“Better” is a book written by Atul Gawande. He is a general surgeon working in Boston & also an assistant professor at Harvard Medical School & the Harvard School of Public Health. He writes about performance in Medicine, what it takes to be better at what we do as doctors, and how do we measure this ‘goodness’, for lack of a better word.
He uses real-life examples to explain his points of view, which is one reason why this book is so immensely readable, especially for doctors. It could be you or me that he is talking about.
An interesting issue he raises is that of litigation. As we all know, it has become an almost nightmarish situation for doctors practicing in the USA as far as litigation is concerned. Malpractice insurance premiums have skyrocketed especially for specialties like obstetrics & neurosurgery.
On the other hand, there ARE patients who have suffered as a result of medical errors. What recourse do they have if not for malpractice suits? Gawande highlights an approach that has been used by vaccine manufacturers which seems promising.
See, previously, the vaccine manufacturing industry was threatened by lawsuits from patients who had suffered from side effects of vaccinations. Out of the millions of patients helped by vaccination, one in ten thousand is affected by side effects. Like anything in medicine, there are always risks involved, even for the most mundane procedure. These victims would then file for damages (talking billions of US$ here). Because of these lawsuits, some vaccine manufacturers went out of business, prices of vaccines hiked up, stockpiles dwindled (you get the picture).
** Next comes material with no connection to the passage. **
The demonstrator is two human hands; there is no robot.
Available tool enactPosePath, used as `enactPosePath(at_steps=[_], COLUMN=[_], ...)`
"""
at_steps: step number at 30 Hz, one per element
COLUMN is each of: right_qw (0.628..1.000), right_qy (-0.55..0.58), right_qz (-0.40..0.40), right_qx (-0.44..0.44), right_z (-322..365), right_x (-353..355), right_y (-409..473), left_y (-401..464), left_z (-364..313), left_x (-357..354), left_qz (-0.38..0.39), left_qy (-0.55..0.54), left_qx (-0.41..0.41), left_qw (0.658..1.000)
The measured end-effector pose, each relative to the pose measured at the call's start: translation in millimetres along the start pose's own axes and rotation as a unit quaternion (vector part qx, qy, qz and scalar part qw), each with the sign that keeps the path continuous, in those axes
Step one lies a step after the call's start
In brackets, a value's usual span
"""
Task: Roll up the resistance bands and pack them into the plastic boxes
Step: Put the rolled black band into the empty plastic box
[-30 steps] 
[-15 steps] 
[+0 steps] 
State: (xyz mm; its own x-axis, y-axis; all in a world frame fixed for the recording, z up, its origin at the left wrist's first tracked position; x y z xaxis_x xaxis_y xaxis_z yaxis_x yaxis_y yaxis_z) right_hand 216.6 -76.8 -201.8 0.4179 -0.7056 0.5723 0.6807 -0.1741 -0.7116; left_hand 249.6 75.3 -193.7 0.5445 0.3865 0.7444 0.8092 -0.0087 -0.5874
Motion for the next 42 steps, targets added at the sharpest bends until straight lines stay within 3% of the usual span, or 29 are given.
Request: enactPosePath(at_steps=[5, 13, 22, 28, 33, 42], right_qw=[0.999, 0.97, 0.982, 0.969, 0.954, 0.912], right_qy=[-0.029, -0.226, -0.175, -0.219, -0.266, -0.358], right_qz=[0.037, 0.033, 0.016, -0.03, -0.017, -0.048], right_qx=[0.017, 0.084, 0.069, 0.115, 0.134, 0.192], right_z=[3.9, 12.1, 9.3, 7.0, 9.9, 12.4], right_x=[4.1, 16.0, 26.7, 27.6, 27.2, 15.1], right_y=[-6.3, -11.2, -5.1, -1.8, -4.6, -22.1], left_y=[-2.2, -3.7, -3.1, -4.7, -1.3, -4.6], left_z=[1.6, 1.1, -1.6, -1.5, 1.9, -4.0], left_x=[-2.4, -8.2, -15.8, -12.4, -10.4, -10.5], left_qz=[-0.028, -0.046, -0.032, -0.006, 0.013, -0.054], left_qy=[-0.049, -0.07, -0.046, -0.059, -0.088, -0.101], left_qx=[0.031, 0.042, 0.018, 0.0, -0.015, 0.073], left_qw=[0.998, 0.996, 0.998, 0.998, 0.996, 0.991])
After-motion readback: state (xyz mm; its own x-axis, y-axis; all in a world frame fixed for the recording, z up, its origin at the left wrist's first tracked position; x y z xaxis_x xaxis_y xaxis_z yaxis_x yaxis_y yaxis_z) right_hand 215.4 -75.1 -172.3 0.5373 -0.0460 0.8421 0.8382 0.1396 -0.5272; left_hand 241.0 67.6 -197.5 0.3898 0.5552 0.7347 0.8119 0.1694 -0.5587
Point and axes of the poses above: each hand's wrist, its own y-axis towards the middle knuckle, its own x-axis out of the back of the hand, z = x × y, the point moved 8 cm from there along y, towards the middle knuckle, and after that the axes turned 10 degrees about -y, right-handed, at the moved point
So the US government came into the picture. A 75 cent surcharge was imposed on each vaccine. This money went into a fund for children who are harmed by the side effects. A panel of experts had come up with a list of known injuries from vaccines, & whoever suffers from any of these injuries would be compensated, whether the injury is due to negligence or bad luck. Those still unhappy can still sue but apparently, few have.
Putting this in practice for physicians is a monumental task. Who would qualify for compensation? How do you put a dollar amount to an injury or disability or death due to medical error? Would doctors buy into such a scheme?
Another interesting issue he raises is that of falling income of doctors, mostly due to the fact that health care costs are managed mainly by insurance companies. Doctors not only have to deal with managing their patients, but now are faced with having to tread through the oftentimes obstacle-ridden course of managed care. End result: they lose money. Unfortunately, this seems to be happening in Singapore as well. Ironically, without insurance, many, including the well-to-do, would have a hard time covering health care costs. Medical care IS expensive. I don’t know the answer to this dilemma.